Correctness: To the best of my knowledge, the proposed method is correctly and fairly evaluated and compared to existing works. The method is clearly described and is scientifically sound.
Clarity: Yes, the paper is well written and easy to follow.
Relation to Prior Work: As previously mentioned, the paper is missing a literature review section. Although previous works are mentioned in the introduction, authors should explicitly address the differences between their approach and existing ones. Further, there are some recent works that are not cited in the main manuscript, although authors qualitatively compare their results to them in the supplementary material (references [4] and [6] in the supplementary material). Other than the missing works from the supplementary, there are other related works that are missing: [a] Zheng et al.
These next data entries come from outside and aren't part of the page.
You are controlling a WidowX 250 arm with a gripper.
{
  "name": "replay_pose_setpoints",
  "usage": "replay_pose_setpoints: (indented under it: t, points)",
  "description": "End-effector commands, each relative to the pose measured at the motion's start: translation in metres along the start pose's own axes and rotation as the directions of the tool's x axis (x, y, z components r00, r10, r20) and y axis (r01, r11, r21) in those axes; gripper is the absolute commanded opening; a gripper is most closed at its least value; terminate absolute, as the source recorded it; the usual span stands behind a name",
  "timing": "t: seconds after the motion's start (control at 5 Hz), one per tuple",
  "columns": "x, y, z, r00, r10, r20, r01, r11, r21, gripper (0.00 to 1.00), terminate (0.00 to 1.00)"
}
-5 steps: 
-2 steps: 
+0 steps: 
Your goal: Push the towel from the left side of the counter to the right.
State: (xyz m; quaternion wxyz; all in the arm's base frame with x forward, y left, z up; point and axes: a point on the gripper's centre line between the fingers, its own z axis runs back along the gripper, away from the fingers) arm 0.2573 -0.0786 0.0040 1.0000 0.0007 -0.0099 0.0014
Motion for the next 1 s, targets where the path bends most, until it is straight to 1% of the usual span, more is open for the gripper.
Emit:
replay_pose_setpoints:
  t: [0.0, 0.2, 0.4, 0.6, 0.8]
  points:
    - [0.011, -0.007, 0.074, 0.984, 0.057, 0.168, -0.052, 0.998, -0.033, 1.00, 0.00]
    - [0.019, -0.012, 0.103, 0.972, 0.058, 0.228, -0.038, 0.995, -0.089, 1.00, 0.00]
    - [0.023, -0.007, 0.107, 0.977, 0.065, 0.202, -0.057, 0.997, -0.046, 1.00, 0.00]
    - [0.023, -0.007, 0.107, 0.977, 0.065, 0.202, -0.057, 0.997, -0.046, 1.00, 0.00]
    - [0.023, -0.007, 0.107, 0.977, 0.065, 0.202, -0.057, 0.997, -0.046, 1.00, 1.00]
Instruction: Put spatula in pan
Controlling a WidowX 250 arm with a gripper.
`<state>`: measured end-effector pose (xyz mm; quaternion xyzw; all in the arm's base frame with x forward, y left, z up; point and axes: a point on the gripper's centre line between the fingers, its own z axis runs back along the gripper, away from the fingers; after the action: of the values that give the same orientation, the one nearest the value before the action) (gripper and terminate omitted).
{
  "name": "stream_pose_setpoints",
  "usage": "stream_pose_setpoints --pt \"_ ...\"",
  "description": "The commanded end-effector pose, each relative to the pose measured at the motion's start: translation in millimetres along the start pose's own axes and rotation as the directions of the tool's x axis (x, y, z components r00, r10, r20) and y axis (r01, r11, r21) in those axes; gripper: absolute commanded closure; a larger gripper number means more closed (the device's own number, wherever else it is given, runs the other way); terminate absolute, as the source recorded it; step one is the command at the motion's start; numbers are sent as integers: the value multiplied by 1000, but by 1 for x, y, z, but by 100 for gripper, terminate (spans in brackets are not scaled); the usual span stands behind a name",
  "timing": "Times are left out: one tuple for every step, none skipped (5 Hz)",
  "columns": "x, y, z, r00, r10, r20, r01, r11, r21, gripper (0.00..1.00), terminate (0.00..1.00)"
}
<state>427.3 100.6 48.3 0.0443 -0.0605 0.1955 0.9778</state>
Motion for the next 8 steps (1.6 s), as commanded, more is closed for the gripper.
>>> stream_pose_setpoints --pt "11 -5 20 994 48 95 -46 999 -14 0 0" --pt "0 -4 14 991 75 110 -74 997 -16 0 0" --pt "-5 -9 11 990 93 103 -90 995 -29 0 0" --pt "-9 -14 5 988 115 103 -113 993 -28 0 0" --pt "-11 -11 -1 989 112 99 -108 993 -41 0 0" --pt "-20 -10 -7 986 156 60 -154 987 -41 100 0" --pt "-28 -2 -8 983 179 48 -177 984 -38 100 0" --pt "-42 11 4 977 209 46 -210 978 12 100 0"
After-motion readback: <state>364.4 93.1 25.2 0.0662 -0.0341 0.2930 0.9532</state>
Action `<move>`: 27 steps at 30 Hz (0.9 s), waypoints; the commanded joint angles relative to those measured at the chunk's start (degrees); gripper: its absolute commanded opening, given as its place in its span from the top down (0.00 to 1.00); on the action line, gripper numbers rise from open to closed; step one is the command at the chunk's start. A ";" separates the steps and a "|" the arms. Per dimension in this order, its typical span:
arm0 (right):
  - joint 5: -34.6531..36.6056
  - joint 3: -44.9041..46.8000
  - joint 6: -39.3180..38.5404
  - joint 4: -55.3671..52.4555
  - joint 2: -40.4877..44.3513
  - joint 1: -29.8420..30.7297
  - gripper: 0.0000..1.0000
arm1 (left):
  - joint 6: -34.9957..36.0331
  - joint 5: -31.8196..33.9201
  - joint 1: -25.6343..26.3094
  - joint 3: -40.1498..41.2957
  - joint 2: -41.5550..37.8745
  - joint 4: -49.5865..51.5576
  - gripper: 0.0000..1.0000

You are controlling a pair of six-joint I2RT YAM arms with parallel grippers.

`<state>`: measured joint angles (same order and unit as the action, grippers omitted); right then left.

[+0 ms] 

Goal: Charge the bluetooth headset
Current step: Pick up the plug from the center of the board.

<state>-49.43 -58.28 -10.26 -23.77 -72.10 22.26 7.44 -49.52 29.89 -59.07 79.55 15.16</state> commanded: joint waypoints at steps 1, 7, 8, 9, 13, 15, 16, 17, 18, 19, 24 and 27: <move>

DMM-Net: Differentiable Mask-Matching Network for Video Object Segmentation. ICCV 2019 [b] Hu et al. Motionguided cascaded refinement network for video object segmentation CVPR 2019
Reproducibility: Yes
Additional Feedback: - Table 1 goes beyond the paper margins. I suggest that authors rearrange it and make some tweaks to make it fit. - check typos in work laptop - L89 closet value --> closest value - Please provide dimensions of the variables that are used in equation 2, and double check the definition of the loss. If I am not mistaken, the model is optimized with pixel-level cross entropy loss, where each pixel is expected to belong to one of the classes (video instances + background). So the loss for pixel j is defined by: L_j = - sum_{i} t_i_j*log(f_i_j), for i=1:C, where f_i_j is the score given by the model for class i at pixel i, and t_i_j is the ground truth value for class i and pixel j. Then the total loss should be the average of the loss for all pixels. -- After authors' feedback: Authors addressed most of my questions regarding the relation of their contributions wrt previous work, and runtime performance analysis. Reported FPS numbers in the rebuttal are significantly better than previous works, which speaks in favor of their method. I encourage authors to add this analysis in the revision. Further, I strongly suggest authors to include the discussion about key differences of their work wrt previous works (which they provided as an answer to Q1 in the rebuttal) in the final version.